Glasgow 2014 represents the first time that the core list has been this large. For some of the previous events it was five, namely swimming, athletics, lawn bowls, rugby sevens and netball. To some extent this harks back to the days of the precursor 1911 Inter Empire Games, which consisted of four sports (athletics, swimming, boxing and wrestling) and nine events. The same sports plus rowing were competed for in 1930, when the first official event was renamed the British Empire Games (and held in Hamilton, Canada – after several more name changes, it became the Commonwealth Games in 1978).
Beyond the core sports, the options list includes 18 possibilities which range from archery to cycling to table tennis to taekwondo. Some such as billiards have never yet been chosen. Glasgow’s seven are cycling, gymnastics, judo, shooting, table tennis, triathlon and wrestling. As well as tennis, the federations for synchronised swimming and ten-pin bowling had to accept rejection too.
The Commonwealth Games Federation (CGF) approves which sports make the two lists, which have had to expand over the years as the number of sports has increased. Where it was six in 1930, it reached 10 in 1978 before finally reaching the current 17 in Manchester 2002. Only three sports have been ever-present: athletics, boxing and swimming.
The Sports Dogfight
The Commonwealth Games might only be considered the second or third most important general sports event for competing countries (always behind the Olympics, and behind the Winter Olympics for some too). But for the sports federations seeking to push their particular sport, making sure they are on at least the optional list and eventually the core list will be one of their top priorities.

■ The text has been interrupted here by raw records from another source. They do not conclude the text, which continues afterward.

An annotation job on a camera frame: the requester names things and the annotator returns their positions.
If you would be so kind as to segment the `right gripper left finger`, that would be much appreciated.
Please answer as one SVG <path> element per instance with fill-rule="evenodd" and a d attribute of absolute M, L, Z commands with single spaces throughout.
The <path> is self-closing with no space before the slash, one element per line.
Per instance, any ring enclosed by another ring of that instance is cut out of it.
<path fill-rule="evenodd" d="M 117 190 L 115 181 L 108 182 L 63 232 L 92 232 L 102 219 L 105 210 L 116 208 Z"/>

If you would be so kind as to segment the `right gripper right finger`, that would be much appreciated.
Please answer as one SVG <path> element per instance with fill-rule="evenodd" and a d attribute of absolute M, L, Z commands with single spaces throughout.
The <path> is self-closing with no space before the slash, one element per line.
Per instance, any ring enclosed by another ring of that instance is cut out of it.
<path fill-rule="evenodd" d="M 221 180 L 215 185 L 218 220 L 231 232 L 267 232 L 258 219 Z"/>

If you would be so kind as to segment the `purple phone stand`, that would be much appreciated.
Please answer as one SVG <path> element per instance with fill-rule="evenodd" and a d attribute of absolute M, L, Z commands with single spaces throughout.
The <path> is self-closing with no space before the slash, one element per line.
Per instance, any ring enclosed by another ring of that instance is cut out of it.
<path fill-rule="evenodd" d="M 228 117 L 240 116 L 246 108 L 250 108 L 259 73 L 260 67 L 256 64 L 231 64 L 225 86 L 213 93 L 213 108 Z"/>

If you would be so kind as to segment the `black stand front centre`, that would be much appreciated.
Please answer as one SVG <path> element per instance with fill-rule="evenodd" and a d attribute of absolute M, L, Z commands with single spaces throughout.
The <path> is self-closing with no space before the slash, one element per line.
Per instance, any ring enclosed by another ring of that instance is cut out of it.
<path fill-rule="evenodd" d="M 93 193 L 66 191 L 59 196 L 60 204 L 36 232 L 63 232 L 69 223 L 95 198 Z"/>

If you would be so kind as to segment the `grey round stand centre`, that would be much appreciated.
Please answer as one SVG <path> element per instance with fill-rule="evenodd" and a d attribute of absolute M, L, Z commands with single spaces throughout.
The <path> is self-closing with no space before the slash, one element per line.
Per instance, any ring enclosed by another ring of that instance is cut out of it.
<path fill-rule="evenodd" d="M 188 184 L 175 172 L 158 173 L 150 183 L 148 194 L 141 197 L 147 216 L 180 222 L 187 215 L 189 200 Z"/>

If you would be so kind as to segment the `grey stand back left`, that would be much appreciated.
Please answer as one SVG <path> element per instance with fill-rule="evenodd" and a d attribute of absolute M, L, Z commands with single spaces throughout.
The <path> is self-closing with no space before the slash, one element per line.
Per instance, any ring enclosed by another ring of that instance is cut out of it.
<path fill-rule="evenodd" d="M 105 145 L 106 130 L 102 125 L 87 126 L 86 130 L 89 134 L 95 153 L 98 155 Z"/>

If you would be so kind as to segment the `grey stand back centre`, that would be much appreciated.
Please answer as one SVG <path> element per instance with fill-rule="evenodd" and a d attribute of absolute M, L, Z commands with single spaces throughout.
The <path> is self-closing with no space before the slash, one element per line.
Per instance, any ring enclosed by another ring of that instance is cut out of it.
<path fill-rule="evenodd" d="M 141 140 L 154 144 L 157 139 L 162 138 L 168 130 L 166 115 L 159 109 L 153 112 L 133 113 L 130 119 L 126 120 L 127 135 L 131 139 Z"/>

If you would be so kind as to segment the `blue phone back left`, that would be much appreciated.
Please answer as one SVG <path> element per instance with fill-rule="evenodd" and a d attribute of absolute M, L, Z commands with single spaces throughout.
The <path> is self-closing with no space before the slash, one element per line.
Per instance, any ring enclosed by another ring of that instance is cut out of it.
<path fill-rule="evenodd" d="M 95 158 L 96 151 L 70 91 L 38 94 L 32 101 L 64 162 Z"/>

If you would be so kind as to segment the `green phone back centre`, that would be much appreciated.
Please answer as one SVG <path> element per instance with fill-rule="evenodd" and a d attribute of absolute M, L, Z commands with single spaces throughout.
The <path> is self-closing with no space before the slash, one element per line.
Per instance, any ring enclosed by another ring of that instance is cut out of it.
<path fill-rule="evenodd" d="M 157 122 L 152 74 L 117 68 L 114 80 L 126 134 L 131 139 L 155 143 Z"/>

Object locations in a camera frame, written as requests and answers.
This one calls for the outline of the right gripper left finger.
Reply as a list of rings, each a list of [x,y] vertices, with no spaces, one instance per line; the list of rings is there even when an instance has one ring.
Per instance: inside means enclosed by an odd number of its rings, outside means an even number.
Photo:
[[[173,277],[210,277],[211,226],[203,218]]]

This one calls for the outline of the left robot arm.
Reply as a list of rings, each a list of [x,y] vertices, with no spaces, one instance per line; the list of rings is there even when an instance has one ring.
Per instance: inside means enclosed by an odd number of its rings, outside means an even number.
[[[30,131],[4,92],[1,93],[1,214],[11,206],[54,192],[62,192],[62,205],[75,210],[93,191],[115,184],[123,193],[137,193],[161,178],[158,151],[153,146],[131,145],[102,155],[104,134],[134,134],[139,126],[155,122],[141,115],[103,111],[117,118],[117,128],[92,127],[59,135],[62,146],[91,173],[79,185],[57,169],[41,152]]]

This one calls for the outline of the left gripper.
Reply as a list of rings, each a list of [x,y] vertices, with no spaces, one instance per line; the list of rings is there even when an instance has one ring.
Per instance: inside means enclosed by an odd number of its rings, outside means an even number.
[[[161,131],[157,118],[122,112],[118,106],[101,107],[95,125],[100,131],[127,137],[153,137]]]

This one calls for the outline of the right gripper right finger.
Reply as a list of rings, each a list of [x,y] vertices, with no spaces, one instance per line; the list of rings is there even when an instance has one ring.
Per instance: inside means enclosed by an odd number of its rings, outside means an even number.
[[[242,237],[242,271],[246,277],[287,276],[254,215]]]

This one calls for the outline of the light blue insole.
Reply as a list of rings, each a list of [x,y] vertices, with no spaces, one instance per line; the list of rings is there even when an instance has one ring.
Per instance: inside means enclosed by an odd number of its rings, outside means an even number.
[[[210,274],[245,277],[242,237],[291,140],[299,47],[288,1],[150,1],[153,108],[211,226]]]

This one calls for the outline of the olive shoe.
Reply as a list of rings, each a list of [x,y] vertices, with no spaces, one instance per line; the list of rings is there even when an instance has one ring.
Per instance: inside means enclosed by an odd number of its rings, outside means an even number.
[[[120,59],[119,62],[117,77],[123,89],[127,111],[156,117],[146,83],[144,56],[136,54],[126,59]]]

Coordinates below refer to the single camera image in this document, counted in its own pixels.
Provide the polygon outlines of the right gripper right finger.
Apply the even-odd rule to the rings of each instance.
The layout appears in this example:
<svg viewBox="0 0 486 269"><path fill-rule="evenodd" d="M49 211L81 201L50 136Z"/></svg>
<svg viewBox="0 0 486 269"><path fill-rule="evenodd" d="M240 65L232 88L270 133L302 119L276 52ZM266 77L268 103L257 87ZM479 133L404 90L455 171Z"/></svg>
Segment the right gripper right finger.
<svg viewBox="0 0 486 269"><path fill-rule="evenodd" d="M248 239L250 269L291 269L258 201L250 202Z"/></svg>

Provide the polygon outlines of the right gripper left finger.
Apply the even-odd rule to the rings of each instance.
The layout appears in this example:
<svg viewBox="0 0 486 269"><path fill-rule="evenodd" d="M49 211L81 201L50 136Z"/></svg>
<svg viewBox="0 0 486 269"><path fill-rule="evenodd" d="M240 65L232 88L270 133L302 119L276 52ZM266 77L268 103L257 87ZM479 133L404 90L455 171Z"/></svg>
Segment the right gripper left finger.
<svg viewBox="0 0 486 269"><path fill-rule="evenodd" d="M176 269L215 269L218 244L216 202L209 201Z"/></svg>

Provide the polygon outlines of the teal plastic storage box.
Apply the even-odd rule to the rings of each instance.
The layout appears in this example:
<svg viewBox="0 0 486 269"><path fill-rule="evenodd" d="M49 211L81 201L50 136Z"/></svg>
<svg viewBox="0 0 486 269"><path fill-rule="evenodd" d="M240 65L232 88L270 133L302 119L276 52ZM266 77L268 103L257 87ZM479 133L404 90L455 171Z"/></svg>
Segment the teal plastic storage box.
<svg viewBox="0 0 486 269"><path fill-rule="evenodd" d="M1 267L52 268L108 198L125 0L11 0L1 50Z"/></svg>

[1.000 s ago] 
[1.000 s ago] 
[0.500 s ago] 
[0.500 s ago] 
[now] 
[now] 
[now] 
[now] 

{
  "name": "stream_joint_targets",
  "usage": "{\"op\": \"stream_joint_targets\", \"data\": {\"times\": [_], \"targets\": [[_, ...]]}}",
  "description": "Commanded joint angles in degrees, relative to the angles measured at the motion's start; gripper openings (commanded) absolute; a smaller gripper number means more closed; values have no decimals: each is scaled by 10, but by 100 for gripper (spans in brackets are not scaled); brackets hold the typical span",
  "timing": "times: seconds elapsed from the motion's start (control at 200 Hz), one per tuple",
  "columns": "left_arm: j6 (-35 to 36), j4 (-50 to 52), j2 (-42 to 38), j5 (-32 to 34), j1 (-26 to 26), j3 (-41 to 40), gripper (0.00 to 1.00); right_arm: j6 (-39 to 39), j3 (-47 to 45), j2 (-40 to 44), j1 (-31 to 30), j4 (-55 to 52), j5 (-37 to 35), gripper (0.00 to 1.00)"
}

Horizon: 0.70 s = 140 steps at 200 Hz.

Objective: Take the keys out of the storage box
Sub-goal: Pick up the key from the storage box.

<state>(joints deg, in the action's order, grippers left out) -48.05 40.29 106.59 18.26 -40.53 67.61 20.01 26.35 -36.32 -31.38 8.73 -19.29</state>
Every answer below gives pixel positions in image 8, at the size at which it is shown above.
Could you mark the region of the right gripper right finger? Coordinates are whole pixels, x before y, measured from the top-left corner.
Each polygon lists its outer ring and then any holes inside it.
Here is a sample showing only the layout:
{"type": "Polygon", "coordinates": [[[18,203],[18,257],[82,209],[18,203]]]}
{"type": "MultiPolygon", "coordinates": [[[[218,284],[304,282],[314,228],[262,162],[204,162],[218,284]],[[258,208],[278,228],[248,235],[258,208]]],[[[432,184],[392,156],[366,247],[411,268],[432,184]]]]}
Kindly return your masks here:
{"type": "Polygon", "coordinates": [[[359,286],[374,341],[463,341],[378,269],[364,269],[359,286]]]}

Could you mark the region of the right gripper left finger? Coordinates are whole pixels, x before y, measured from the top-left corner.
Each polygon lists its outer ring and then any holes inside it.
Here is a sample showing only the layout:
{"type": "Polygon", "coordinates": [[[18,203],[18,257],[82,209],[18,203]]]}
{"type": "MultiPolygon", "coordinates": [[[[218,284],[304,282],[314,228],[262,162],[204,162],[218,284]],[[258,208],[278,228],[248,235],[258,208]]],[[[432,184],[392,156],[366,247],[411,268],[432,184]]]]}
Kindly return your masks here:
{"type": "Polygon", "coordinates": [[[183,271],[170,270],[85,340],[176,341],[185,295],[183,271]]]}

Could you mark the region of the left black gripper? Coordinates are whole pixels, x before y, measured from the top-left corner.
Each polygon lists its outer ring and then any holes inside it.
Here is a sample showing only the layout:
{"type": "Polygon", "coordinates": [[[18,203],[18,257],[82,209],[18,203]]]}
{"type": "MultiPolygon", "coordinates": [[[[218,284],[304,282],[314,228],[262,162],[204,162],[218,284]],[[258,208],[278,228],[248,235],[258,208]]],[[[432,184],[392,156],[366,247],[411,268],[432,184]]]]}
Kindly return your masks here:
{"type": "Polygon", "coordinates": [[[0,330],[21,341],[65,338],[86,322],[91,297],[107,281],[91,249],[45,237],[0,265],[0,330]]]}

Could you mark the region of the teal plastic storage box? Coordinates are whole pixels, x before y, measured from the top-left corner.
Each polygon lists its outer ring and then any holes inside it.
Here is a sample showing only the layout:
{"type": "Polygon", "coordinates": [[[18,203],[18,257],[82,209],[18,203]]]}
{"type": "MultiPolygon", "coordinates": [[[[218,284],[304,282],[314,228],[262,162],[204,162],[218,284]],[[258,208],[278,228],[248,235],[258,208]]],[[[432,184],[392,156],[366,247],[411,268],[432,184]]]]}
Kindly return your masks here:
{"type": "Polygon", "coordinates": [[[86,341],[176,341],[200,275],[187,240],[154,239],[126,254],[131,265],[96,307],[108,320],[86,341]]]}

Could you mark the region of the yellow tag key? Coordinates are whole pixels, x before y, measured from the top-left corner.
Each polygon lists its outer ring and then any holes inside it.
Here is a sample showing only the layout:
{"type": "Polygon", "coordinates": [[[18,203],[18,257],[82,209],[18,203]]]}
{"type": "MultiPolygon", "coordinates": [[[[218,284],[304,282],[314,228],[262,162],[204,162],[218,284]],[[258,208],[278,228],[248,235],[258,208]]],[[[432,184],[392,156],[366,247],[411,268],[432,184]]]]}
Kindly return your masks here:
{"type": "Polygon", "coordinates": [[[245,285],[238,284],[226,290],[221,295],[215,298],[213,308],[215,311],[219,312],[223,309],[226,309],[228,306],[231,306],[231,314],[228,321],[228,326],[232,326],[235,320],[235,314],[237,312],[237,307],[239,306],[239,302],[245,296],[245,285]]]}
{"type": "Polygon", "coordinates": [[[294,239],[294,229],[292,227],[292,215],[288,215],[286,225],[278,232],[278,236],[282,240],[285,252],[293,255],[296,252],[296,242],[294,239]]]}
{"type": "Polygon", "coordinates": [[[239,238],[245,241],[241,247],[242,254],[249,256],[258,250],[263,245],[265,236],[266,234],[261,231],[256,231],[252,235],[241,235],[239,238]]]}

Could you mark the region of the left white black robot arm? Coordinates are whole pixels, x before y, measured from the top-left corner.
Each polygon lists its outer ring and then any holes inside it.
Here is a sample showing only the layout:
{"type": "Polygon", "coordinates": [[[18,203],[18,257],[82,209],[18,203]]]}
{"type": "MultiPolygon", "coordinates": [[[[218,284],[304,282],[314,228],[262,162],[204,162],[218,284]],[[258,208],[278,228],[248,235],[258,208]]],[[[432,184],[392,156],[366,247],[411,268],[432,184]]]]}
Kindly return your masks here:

Two things have made the battle for inclusion more intense in recent years. First is the fact that the games’ popularity has waned, meaning that the case for change has grown stronger, particularly towards sports that will convert into TV rights in a good number of countries.
Second is that the balance of power between countries has been shifting, tilting towards those in Asia in particular, which had not even hosted a games until Kuala Lumpur in 1998 (and Africa still has not). This power shift has strengthened the argument for including sports that are more popular in the East or the Pan-Asian Games. The new CGF President is from Malaysia.
Kuala Lumpur represented the first major attempt to modernise the games, with a decision by the CGF to include team sports for the first time. This meant the arrival of cricket, hockey, women’s netball and men’s rugby sevens. Basketball was added for Melbourne 2006 (four team sports in total is currently the maximum permitted).
New Delhi was permitted to showcase kabaddi, a form of Indian wrestling, as a demonstration sport in 2010 and tennis was present in the 2010 Commonwealth Games.
The Big Three
Change still looks to be in the early stages, however. It is worth bearing in mind from the medal tables that in 91 years the same countries have dominated the top three positions (Australia, England and Canada). Certainly this does not reflect diversity, equality, development or indeed progress. Australia has topped the medal table in every games since 1930. The leading countries have hosted every games except Jamaica (1966), Kuala Lumpur (1998) and New Delhi (2010). And incidentally, all of the seven chairman/presidents of the CGF since 1930 have been men.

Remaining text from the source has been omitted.